Target Clustering Based Multi-Bernoulli Filter for Superpositional Sensors
Wang Sen

TL;DR
This paper introduces a novel multi-Bernoulli filtering approach for superpositional sensors, utilizing target clustering and Gaussian implementation to improve multi-target tracking in complex scenarios.
Contribution
It proposes a target clustering based multi-Bernoulli filter tailored for superpositional sensors, with a conjugate density formulation and sigma point Gaussian implementation.
Findings
Effective in handling multiple target interactions
Performs well with overlapping targets
Demonstrates robustness in complex scenarios
Abstract
The sensor whose output is a function of the sum of contributions from targets present in the surveillance area is called superpositional sensor. In this letter, target clustering based multi-Bernoulli filter for superpositional sensors is proposed.Targets are clustered according to the set of resolution cells illuminated by them.
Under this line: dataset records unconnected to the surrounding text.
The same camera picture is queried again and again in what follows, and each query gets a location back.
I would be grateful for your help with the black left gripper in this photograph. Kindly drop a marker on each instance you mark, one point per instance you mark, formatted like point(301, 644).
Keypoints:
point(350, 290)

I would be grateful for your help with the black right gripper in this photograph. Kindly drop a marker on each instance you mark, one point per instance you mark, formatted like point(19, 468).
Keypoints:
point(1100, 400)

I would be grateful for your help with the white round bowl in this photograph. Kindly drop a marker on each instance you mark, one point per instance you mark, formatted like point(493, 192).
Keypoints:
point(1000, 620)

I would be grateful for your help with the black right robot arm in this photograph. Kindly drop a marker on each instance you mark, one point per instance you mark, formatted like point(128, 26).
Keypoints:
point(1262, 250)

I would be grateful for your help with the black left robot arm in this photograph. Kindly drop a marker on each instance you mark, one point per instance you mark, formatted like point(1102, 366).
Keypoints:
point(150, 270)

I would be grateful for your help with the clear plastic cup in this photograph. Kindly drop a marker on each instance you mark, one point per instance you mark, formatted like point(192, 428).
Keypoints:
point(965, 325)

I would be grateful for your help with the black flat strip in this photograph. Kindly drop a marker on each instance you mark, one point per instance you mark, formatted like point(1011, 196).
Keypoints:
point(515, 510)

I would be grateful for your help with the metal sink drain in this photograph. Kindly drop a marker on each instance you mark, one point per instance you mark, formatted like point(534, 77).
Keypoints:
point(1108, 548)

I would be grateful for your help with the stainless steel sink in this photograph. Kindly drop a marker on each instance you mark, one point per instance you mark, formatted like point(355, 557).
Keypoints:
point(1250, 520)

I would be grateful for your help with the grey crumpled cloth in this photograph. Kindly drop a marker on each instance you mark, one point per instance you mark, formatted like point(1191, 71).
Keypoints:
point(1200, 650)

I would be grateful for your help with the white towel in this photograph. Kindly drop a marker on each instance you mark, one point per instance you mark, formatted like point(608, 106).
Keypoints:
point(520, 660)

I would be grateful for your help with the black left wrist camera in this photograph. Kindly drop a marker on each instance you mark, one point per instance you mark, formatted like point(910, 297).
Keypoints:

Single target posterior density is strictly derived, and densities of all the targets are combined to a approximate multi-target posterior, which makes the multiBernoulli density is conjugate with respect to the likelihood of superpositional sensors. The Gaussian implementation of the proposed algorithm is also presented, where the multidimensionality and the nonlinearity of update equation are handled by sigma point transformation. The simulation results illustrate that the proposed algorithm is effective confronted with the interaction of multiple targets…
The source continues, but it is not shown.